* What you will do *
In the listing below, locate the lines that hold the string "robot". Copy those lines.

* Raw data *
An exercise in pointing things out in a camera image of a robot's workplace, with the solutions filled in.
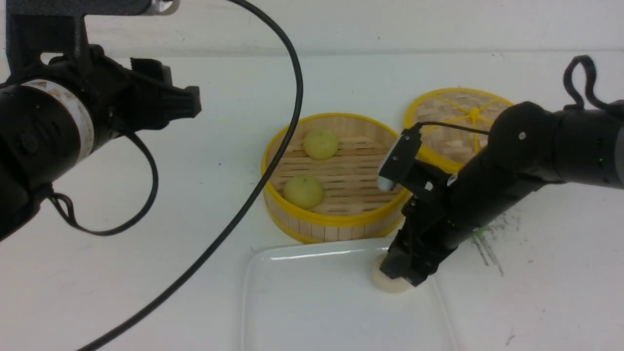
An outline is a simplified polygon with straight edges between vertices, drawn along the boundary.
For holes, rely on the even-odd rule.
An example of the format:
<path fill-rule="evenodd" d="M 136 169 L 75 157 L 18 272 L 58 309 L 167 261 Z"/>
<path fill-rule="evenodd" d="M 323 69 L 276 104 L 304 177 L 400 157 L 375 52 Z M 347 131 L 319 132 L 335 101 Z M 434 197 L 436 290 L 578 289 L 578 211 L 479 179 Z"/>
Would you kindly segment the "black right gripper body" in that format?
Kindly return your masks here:
<path fill-rule="evenodd" d="M 404 224 L 390 245 L 389 254 L 408 264 L 440 264 L 459 245 L 448 244 L 447 240 L 462 242 L 481 233 L 479 226 L 469 226 L 462 233 L 459 222 L 449 217 L 443 195 L 450 177 L 433 165 L 415 161 L 400 182 L 412 195 L 402 208 Z"/>

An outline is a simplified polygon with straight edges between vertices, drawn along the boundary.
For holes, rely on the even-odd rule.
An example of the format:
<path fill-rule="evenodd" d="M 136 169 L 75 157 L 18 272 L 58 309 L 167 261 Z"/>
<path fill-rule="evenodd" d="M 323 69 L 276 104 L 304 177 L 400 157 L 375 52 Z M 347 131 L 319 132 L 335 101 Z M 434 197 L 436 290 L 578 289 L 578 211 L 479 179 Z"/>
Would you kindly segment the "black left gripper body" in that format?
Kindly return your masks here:
<path fill-rule="evenodd" d="M 60 98 L 87 113 L 93 142 L 126 130 L 160 130 L 174 119 L 170 69 L 132 58 L 127 69 L 88 43 L 84 16 L 7 16 L 5 140 L 76 142 L 78 125 Z"/>

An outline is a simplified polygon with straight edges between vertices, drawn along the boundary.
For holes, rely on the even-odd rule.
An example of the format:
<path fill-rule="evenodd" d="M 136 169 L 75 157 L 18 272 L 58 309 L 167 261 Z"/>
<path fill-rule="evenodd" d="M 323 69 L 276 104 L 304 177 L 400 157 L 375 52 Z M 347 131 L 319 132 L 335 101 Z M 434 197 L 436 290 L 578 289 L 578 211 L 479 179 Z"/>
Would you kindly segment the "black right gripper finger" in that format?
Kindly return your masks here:
<path fill-rule="evenodd" d="M 439 265 L 450 256 L 451 251 L 427 251 L 412 254 L 407 270 L 407 281 L 417 287 L 435 274 Z"/>
<path fill-rule="evenodd" d="M 390 279 L 403 278 L 405 281 L 413 281 L 414 271 L 412 261 L 414 253 L 402 249 L 388 250 L 383 258 L 379 270 Z"/>

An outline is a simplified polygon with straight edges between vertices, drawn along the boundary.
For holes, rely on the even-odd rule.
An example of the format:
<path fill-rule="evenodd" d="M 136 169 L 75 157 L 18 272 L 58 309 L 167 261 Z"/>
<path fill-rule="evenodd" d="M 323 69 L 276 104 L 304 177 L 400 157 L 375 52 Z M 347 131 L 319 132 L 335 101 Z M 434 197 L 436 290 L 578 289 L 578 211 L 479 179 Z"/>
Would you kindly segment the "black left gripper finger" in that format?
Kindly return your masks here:
<path fill-rule="evenodd" d="M 142 130 L 162 130 L 174 120 L 201 113 L 200 88 L 157 87 L 142 97 Z"/>

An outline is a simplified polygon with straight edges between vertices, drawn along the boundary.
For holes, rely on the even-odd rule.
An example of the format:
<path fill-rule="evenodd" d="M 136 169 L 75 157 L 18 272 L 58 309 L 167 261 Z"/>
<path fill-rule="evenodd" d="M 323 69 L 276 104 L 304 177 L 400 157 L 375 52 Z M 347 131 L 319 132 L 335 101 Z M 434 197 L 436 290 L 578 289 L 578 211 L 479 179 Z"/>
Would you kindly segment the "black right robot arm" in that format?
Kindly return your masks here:
<path fill-rule="evenodd" d="M 411 193 L 404 225 L 380 264 L 417 286 L 464 241 L 549 184 L 623 188 L 623 102 L 549 113 L 523 102 L 505 109 L 487 145 L 458 173 L 415 158 L 419 126 L 404 129 L 379 169 L 379 188 Z"/>

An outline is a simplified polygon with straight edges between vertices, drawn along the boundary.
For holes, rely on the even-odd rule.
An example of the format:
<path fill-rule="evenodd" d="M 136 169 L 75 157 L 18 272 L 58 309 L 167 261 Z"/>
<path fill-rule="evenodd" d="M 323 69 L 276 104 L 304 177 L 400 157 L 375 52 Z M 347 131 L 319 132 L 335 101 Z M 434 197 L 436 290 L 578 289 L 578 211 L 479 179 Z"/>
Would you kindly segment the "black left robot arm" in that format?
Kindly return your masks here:
<path fill-rule="evenodd" d="M 1 85 L 1 237 L 24 227 L 50 201 L 62 219 L 84 233 L 107 237 L 138 223 L 155 202 L 156 162 L 137 136 L 201 112 L 197 86 L 176 87 L 170 68 L 152 58 L 131 67 L 90 45 L 84 15 L 7 14 L 10 76 Z M 147 158 L 152 185 L 146 203 L 109 230 L 78 223 L 68 195 L 54 182 L 118 137 Z"/>

* Task response *
An exercise in pointing things out in a camera image of a robot's workplace, with the solutions filled in.
Would you kindly segment the "black right robot arm" in that format?
Would you kindly segment the "black left robot arm" in that format?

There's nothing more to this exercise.